さて、このたび私たちは下記の住所に転居いたしました。夫婦ともども
働きに出ておりますので職場へは少しばかり近くなり、
通勤ラッシュもそれほど苦ではなくなりました。
○○駅から徒歩10分程のところですから、近いうちに是非おいでくだされば
幸いです。
平成◯◯年○月
新居の郵便番号・新居の住所
新居の電話番号
家族全員の名前
【引越の挨拶・例文・新築の場合】
拝啓 皆様には益々ご清栄の段大慶至極に存じます
平素は格別のご厚情を賜り厚くお礼申し上げます
さて、かねてより建築中の住宅がこの度落成をみるに至りました
これもひとえに皆様方の変わらぬご厚誼の賜と深く感謝申し上げます
就きましては左(下)記の通り披露及び粗宴を差上げたくご案内申し上げます
公私ともご多用の事とは存じますがご来臨賜りますようお願い申し上げます
敬具
記
日 時 平成○○年○月○日(○曜日) ○時
場 所 (新住所)
平成○○年○○月吉日
なお、準備の都合がありますので、1週間前までに、
御参加の可否を拙宅までお知せください。
といった感じになります。
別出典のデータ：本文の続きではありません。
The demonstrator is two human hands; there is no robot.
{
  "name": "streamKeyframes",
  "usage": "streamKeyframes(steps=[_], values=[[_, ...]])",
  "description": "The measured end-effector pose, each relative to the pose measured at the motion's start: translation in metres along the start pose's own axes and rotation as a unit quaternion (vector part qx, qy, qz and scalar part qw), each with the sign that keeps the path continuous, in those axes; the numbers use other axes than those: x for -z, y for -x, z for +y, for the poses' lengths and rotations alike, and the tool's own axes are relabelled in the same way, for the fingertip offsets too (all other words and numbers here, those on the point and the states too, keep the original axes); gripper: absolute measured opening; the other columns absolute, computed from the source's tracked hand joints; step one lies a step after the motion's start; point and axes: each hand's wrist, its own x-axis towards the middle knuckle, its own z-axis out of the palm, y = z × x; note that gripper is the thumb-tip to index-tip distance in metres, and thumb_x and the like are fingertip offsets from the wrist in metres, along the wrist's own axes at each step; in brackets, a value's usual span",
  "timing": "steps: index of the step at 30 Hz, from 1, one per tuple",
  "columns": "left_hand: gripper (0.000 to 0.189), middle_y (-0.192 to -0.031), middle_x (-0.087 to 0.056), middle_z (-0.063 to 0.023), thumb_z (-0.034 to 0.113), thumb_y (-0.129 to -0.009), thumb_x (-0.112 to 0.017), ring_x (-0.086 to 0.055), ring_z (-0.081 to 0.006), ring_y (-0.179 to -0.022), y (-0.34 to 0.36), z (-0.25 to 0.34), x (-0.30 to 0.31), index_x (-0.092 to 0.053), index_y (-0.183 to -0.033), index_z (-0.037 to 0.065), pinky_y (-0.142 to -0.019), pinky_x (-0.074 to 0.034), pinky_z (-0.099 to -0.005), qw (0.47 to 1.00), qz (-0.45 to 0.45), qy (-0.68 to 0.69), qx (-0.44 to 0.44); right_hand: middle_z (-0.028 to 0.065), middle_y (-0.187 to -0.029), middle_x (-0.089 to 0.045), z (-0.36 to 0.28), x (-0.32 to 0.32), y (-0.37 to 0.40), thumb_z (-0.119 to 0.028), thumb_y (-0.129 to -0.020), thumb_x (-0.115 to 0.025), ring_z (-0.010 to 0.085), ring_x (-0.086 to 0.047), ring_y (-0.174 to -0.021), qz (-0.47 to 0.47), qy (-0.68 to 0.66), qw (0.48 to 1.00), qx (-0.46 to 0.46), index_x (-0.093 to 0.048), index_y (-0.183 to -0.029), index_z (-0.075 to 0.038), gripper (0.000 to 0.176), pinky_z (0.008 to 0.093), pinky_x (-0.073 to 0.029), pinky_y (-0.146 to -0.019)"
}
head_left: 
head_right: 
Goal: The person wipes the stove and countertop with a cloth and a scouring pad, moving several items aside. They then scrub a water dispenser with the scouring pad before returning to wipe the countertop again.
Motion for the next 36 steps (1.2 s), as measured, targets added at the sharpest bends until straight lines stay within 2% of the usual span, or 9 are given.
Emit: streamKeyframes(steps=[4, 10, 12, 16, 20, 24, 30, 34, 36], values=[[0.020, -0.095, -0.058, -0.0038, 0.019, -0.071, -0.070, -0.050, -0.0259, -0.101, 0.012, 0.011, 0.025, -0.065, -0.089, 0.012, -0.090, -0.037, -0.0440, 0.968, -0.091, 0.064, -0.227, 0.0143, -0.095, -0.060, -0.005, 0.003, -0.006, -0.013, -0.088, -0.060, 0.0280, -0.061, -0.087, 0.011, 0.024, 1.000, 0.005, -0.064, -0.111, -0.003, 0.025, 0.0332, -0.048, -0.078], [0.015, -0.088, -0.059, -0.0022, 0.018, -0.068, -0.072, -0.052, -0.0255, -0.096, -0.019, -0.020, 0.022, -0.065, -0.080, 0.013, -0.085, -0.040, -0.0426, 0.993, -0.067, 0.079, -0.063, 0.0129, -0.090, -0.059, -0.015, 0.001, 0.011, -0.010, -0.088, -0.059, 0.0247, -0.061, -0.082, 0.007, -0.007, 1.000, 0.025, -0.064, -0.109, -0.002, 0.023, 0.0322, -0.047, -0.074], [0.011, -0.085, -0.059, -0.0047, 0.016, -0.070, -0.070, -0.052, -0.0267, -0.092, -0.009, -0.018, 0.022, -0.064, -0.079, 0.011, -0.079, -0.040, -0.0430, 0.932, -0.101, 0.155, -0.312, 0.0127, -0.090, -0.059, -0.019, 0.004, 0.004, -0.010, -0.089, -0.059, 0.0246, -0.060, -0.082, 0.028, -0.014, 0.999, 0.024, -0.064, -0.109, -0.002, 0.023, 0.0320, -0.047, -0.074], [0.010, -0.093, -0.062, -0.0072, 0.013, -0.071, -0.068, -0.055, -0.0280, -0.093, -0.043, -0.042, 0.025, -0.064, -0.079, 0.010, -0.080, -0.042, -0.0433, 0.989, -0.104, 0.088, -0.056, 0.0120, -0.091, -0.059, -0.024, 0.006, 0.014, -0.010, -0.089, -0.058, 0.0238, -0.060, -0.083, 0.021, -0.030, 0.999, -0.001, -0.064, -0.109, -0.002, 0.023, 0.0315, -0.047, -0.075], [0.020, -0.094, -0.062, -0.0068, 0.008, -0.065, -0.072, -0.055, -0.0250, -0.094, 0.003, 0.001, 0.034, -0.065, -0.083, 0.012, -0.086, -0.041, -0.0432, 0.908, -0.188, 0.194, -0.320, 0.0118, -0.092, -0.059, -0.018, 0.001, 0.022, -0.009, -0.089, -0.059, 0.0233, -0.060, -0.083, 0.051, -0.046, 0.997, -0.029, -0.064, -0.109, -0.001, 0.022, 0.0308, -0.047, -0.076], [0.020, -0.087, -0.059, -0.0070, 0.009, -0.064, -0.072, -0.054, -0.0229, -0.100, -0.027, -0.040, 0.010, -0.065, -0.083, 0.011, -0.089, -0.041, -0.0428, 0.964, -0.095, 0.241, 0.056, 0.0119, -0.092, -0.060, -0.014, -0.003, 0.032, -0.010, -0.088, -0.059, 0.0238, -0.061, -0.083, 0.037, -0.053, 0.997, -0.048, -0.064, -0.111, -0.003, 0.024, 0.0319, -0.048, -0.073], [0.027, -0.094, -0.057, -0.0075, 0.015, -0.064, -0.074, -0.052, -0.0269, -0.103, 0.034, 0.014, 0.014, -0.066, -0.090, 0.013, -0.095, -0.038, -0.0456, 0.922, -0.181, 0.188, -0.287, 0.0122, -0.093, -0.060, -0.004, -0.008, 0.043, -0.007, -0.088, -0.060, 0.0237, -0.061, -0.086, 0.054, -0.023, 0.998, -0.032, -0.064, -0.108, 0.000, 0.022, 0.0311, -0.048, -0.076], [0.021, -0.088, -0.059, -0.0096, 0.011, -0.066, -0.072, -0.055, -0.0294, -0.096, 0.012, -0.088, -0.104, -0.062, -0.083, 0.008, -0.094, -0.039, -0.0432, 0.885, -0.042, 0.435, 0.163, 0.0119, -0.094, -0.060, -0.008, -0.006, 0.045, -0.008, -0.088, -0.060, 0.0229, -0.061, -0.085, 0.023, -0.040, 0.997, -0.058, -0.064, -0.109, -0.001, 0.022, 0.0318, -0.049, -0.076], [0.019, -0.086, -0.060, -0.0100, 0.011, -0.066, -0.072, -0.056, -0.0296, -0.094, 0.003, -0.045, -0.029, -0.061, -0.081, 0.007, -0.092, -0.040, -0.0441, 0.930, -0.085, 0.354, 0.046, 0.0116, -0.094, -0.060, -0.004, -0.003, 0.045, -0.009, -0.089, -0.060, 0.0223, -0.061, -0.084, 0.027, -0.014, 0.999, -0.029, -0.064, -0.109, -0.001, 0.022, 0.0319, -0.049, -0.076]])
新居の場合は新しい自分の城とも言えるものですし
少し形式的になりますが、やはりこういった形が好ましいといえるでしょう。
あくまでこれは例文になりますので参考程度にどうぞ。
引越の挨拶を書面で送る際は、主にはがきでお送りすることが多いようです。
ここでは、はがきでの挨拶状の送り方をご紹介いたします。
引越の挨拶のはがきですが、皆さんはどれくらいの方にお送りするでしょうか?
殆どのご家族が50~100世帯くらいといわれています。
100世帯超宛にお送りする方は個人で士業を営まれていたり
SOHOの方が多いようです。
例えば100世帯にお送りする場合、パソコンで作成して、自宅のプリンタで
印刷となると、結構時間がかかりますよね。
引越時期は他の作業で手一杯で、引越の挨拶のはがきまで作成している
余裕のない方が殆どではないでしょうか?
最近ではネット上でデータのやり取りをし、3~4営業日ほどで納入してくれる
引越の挨拶のはがき作成代行サービスも豊富に出てまいりました。
殆どが10枚単位から注文でき、100枚でも1万円を切る店舗も多くあります。
注意点は、すべてお任せではなくどこまでこちら側でやるのかということ。
宛名をラベルで作成するのか、それともサービスを利用してあらかじめ
印字してもらうのかなど、値段も出来上がりのイメージも結構変わってきます。
プレビュー機能がきちんとあるかどうかも、店舗選びには重要視しましょう。
また、すべてお店のサービスを利用すると、いくら豊富なテンプレートから
個性的なデザインを選んだとしても「既製品」のようなイメージを与えてしまう
可能性もあります。
最後に手書きで一筆、どんな些細なことでもよろしいので
加えたほうがよいでしょう。
引越の挨拶に使用する「熨斗(のし)」ですが、旧居と新居の場合だと
書く文句も違っており、旧居の近隣の方にお配りする場合には「粗品」、
新居の近隣の方にお配りする場合は「ご挨拶」と書くのが一般的なようです。
新居の場合は引越の挨拶をする際に名前を覚えてもらうという目的もあります、
苗字だけでも書いておくことをおすすめします。
のしといっても様々な種類がありますが、その中でも形式は白赤の
蝶結びを選びます。
蝶結びの意味合いは一般的な贈答品等に用いられるのが一般的とされており、
その形などから、何度そういう事があっても良い、喜ばしいことという
意味合いがあります。
のしの中でのもう一つの代表的な結び方として結び切りというのががありますが
こちらは超結びと違って結婚や弔事など、複数回やるのは望ましくない場合
などに使われる事が多い為、引越の挨拶には向いていないといえるでしょう。
しかしこういったのしの使い方は地方によっても違いがあるのが現状で
関東と関西ではだいぶ違ってしまっているようです。
ただしどちらの地方でも蝶結びが代表的な結び方である為、蝶結びにして
新居の場合はご挨拶、旧居の場合は粗品、と記しておけば特に
問題はないでしょう。
そもそものしの結びに対しての考え方というのは関東が発祥と言われており、
二度あってはならない事だから結び切り、何度あっても良い、喜ばしい、
つまり弧を描いて戻ってくる・繰り返されるイメージから蝶結びという考え方が
関東地方で始まった風習であり、気になる方は購入の際に確認しましょう。